Hunt for the word "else" across the entries below, copying each line that holds it.
↓
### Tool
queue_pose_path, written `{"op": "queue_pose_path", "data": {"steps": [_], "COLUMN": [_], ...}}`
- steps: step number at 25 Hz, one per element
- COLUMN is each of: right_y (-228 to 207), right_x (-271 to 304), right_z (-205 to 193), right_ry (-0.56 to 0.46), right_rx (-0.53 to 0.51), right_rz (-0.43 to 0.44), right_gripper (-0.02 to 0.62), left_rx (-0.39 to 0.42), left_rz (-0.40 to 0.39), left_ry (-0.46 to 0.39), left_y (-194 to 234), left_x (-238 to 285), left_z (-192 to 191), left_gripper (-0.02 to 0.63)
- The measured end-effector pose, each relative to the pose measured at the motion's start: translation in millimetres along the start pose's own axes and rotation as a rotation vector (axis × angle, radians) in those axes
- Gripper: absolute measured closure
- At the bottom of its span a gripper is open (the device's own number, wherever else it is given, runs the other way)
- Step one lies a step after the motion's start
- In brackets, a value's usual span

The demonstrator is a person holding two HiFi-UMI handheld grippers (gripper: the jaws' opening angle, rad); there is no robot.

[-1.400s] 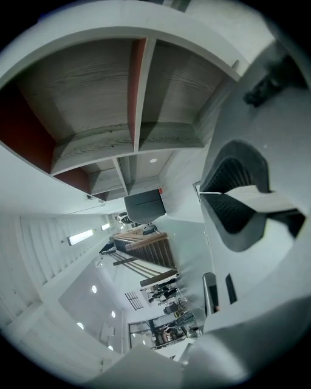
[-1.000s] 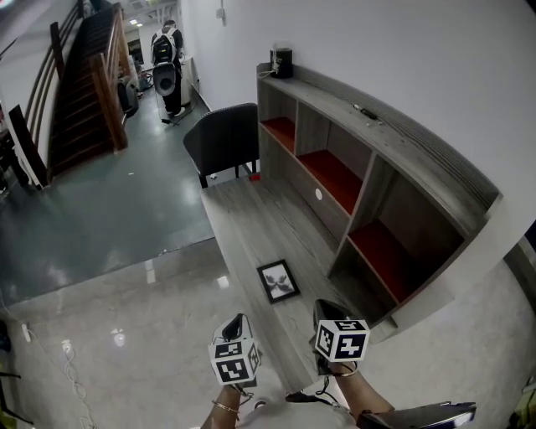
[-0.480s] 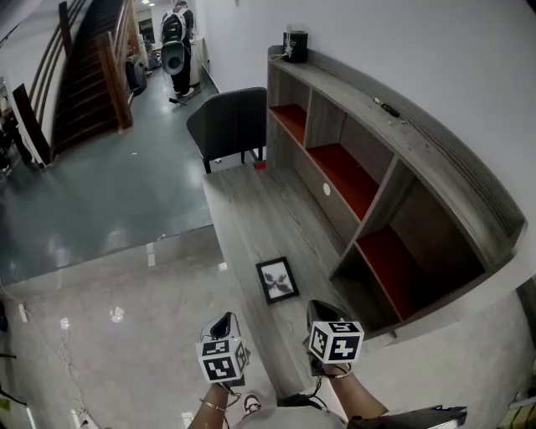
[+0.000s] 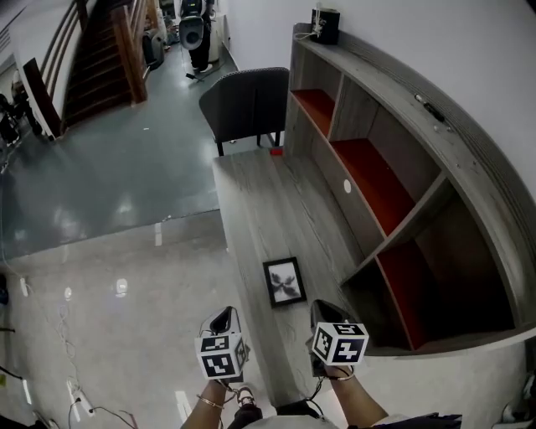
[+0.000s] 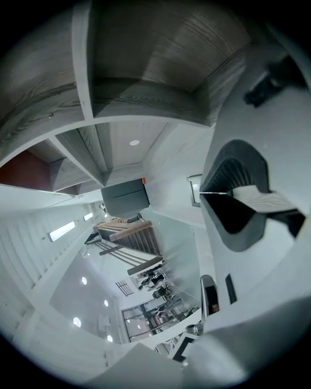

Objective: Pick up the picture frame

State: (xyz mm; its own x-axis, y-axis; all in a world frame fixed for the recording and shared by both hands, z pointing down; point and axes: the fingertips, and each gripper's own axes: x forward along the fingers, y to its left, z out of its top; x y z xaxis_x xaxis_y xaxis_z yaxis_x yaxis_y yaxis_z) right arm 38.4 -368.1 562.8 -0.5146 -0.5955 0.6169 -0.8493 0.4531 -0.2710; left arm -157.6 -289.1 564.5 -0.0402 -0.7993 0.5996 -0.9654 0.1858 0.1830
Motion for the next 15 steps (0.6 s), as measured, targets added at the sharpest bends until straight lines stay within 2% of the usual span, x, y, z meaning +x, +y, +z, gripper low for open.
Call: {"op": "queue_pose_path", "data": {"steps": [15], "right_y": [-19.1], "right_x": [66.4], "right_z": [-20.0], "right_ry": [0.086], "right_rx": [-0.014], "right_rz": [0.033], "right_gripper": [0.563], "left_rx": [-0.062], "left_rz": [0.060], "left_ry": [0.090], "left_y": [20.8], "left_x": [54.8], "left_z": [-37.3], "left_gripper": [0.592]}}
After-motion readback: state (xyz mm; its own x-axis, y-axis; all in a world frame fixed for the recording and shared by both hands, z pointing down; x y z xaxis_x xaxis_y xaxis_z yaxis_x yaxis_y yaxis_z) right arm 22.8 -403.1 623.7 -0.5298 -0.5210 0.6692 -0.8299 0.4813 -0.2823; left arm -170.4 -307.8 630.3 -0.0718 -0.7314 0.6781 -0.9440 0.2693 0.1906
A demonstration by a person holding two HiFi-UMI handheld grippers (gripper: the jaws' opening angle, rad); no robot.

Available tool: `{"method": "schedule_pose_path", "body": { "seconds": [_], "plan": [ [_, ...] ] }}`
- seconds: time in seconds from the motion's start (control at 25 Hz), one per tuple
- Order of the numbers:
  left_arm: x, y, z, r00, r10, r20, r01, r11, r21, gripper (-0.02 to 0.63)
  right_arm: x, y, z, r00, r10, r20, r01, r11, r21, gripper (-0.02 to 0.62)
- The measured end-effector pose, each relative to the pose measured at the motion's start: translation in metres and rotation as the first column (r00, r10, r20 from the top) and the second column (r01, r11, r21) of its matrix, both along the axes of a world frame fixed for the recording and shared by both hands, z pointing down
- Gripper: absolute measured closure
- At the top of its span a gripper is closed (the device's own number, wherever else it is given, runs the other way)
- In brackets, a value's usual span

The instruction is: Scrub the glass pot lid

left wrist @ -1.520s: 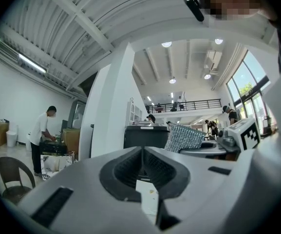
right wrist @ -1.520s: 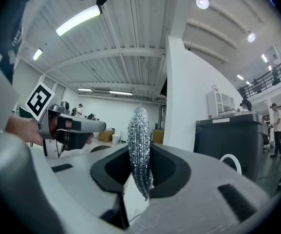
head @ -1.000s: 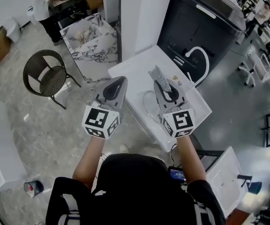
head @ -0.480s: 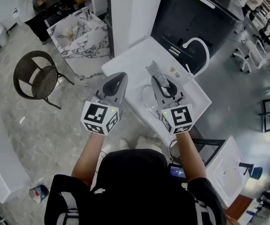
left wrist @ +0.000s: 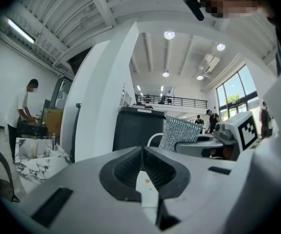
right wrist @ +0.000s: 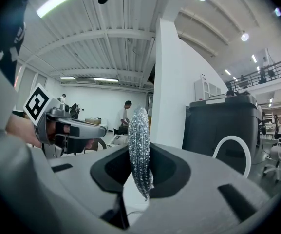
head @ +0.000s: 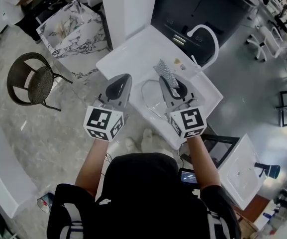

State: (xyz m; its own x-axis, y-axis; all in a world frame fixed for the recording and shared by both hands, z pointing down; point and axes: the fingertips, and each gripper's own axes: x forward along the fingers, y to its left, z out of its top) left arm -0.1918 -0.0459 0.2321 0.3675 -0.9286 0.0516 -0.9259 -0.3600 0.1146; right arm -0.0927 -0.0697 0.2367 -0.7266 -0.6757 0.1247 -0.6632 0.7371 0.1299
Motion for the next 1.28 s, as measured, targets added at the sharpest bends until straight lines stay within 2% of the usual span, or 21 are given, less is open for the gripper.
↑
YOUR RESPONSE:
- At the bottom of its span a gripper is open (the device's own number, wherever else it is given, runs the other way)
- At the top of its span a gripper is closed (the device's own number, wherever else it is given, runs the other way)

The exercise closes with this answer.